_Required action_:
Every line below that holds the string "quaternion" should be copied.

*** Opening Records for this exercise ***

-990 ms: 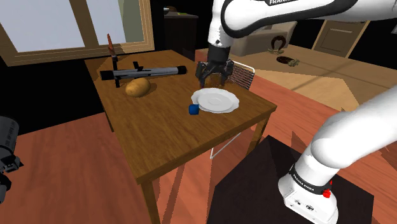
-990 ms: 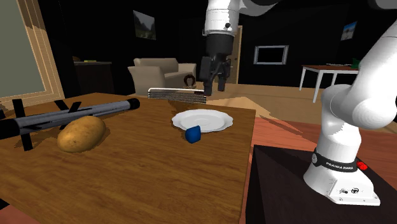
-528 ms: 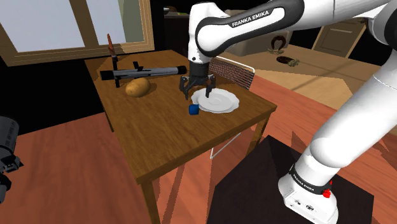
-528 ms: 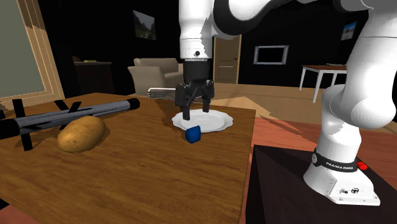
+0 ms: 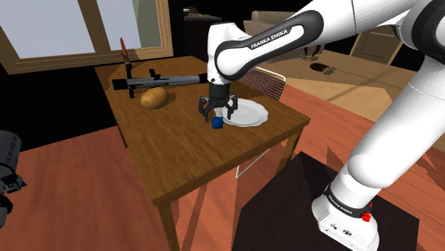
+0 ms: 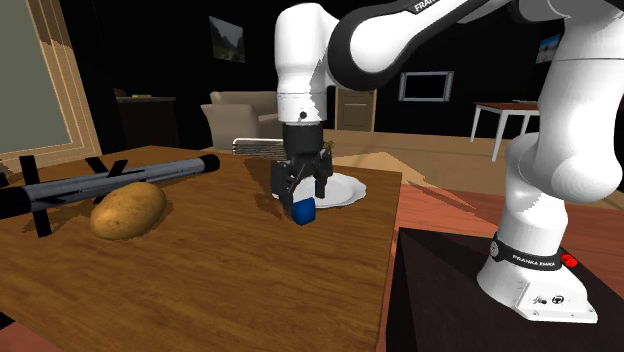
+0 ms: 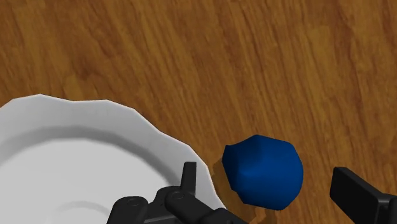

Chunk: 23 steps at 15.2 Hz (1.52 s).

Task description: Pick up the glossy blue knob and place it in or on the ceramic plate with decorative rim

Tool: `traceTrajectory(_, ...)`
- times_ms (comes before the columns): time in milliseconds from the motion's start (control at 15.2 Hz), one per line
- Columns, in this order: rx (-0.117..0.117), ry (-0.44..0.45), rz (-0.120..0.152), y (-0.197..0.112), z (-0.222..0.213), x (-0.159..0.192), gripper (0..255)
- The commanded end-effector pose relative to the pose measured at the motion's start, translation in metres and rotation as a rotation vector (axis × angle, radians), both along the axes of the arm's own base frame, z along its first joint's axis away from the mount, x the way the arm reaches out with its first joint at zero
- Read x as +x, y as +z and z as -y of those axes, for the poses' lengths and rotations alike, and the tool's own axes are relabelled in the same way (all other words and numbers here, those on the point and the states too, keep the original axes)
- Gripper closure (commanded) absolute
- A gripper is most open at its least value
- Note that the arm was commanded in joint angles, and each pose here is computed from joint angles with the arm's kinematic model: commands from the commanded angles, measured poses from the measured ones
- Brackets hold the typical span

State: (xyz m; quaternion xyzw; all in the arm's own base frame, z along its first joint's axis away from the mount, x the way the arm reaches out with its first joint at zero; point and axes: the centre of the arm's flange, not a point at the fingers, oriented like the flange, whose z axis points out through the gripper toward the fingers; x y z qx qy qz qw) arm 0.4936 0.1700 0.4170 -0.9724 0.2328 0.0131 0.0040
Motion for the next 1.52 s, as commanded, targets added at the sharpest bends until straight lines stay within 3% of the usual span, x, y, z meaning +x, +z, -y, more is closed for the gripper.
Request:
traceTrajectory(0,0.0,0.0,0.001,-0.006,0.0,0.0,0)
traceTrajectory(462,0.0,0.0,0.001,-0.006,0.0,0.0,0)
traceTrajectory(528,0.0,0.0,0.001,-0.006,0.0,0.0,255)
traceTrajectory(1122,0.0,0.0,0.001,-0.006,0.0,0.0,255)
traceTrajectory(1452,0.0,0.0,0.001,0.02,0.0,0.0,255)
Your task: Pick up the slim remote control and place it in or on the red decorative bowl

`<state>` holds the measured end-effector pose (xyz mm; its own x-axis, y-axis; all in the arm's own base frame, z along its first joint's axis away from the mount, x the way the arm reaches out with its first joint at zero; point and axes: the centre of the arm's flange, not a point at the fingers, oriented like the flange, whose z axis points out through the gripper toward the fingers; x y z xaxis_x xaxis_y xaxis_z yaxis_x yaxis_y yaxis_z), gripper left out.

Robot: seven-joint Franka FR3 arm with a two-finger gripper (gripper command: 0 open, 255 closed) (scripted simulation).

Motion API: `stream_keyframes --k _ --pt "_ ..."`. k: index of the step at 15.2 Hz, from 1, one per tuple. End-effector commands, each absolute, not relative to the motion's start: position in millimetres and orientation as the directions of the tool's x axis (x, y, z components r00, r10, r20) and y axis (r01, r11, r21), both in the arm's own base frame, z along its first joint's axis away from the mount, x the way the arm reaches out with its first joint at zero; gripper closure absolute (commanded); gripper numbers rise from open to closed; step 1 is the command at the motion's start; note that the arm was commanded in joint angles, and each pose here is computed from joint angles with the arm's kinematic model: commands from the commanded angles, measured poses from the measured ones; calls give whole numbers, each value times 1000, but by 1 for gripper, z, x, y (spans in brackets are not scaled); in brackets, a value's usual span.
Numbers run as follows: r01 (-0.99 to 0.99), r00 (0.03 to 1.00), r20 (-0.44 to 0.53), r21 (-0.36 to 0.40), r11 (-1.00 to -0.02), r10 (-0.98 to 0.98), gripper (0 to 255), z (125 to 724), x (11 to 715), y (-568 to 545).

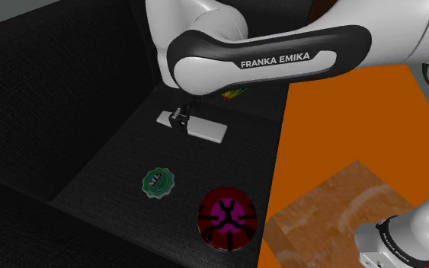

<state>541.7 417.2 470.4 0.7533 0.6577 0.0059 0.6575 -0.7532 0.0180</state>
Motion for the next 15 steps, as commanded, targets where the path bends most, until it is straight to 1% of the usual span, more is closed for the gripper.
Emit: stream_keyframes --k 1,6,15 --pt "658 753 6 18 -753 658 255 481 541 417" --pt "658 753 6 18 -753 658 255 507 541 417" --pt "658 753 6 18 -753 658 255 508 424 432"
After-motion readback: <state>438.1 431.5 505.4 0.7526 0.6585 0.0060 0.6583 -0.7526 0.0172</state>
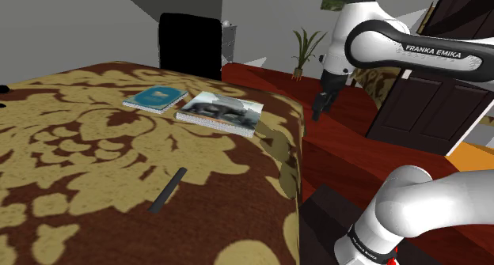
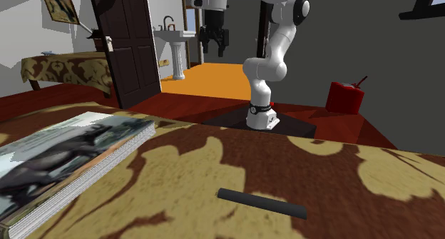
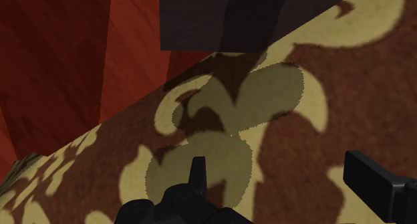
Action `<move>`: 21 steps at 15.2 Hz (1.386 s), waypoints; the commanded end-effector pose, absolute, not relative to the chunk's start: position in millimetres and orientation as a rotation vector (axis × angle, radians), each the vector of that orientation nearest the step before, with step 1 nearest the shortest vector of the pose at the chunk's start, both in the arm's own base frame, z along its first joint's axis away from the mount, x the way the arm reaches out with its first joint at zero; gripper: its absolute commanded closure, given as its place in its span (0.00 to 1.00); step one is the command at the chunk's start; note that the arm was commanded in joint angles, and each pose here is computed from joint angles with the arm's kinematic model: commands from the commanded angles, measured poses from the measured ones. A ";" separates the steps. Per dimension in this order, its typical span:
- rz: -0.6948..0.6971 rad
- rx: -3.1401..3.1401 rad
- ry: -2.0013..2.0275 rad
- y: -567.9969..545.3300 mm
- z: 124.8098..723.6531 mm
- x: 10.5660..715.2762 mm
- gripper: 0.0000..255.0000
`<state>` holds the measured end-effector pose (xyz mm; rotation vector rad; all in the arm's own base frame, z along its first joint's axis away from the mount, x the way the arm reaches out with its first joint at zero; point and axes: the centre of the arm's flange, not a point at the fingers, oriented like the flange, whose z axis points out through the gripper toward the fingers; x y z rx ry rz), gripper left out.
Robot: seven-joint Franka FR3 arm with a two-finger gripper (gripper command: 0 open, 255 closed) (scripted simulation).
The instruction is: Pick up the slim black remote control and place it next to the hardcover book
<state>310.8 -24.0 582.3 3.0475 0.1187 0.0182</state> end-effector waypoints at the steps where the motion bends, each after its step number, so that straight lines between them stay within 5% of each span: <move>1: 0.018 3.048 0.119 -24.0 582.3 310.8 0.00; 21: -0.126 3.087 -0.636 189.2 468.5 370.4 0.00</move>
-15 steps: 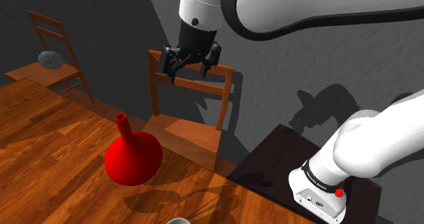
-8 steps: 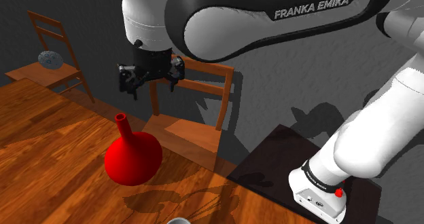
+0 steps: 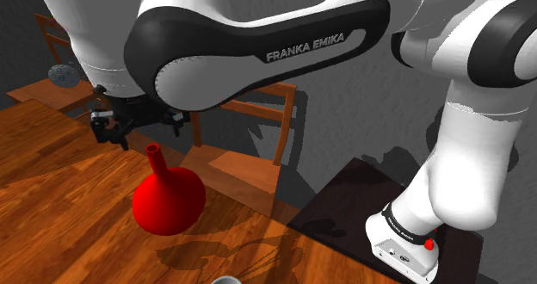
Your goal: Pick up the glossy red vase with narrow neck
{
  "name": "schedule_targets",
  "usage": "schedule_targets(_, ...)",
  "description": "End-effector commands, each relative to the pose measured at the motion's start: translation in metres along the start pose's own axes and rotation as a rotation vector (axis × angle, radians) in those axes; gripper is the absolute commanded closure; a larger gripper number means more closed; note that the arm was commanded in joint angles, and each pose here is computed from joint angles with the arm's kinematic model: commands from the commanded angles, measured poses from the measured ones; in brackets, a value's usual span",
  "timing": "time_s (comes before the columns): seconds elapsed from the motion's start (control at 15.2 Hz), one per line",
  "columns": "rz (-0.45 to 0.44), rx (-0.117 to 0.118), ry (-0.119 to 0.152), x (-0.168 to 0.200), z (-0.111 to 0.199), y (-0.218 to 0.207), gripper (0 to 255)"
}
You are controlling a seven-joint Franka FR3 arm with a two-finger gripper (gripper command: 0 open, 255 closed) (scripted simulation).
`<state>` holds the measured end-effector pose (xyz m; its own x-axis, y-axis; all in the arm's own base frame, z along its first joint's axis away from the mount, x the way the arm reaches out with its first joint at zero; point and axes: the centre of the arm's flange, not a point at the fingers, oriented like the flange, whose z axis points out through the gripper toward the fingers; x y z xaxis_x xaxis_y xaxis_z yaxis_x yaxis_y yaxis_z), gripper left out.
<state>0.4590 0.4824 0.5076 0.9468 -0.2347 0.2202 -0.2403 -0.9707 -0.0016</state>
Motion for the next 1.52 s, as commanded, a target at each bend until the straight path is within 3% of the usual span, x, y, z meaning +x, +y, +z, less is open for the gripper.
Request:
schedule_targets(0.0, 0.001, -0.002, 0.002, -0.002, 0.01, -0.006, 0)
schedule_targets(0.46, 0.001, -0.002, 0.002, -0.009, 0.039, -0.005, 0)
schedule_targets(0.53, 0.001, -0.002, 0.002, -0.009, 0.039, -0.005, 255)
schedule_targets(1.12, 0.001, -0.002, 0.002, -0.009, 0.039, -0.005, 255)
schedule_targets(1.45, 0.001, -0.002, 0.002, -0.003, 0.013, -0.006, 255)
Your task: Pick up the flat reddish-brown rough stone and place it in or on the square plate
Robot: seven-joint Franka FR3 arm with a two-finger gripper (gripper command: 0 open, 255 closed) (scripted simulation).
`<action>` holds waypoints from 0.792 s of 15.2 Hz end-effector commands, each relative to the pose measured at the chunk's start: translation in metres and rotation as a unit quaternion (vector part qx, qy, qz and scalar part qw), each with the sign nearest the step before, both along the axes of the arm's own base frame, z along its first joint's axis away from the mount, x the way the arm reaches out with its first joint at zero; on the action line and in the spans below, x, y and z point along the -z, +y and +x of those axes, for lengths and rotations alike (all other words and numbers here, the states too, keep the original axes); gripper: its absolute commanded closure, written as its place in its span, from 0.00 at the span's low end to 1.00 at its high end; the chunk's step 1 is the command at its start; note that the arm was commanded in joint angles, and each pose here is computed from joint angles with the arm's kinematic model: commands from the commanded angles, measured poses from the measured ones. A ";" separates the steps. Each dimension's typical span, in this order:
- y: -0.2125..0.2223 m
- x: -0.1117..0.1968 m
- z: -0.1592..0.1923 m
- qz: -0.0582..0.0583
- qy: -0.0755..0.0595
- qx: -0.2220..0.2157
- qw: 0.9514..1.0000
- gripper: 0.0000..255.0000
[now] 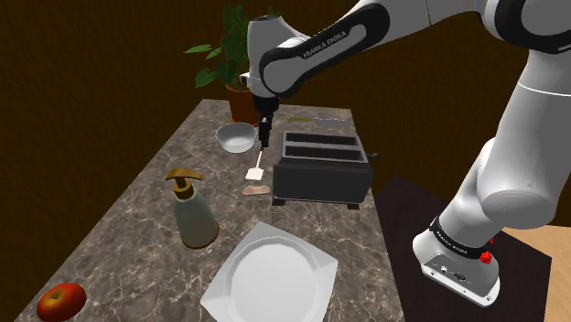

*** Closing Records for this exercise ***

_Solved problem_:
State: (xyz m; quaternion xyzw; all in the arm's own base frame, z along its first joint's axis away from the mount, x the way the arm reaches out with its first joint at zero; point and axes: the centre of the arm's flange, not a point at the fingers, oriented like the flange, whose z axis points out through the gripper toward the fingers; x y z qx qy qz qw) arm 0.4936 0.1700 0.4170 -0.9724 0.2328 0.0131 0.0040
`<action>` holds waypoints from 0.792 s of 15.2 Hz end-effector commands, each relative to the pose measured at the chunk's start: translation in metres and rotation as a unit quaternion (vector part qx, qy, qz and scalar part qw), each with the sign nearest the step before, both along the axes of the arm's own base frame, z along its first joint's axis away from the mount, x the way the arm reaches out with its first joint at zero; on the action line and in the spans below, x, y and z point along the -z, +y and +x of those axes, for lengths and rotations alike (all other words and numbers here, the states too, keep the original axes); gripper: its absolute commanded closure, written as its place in its span, from 0.00 at the span's low end to 1.00 at its high end; the chunk's step 1 is the command at its start; note that the arm was commanded in joint angles, and each pose here is computed from joint angles with the arm's kinematic model: commands from the commanded angles, measured poses from the measured ones. A ";" separates the steps. Each dimension's typical span, in this order:

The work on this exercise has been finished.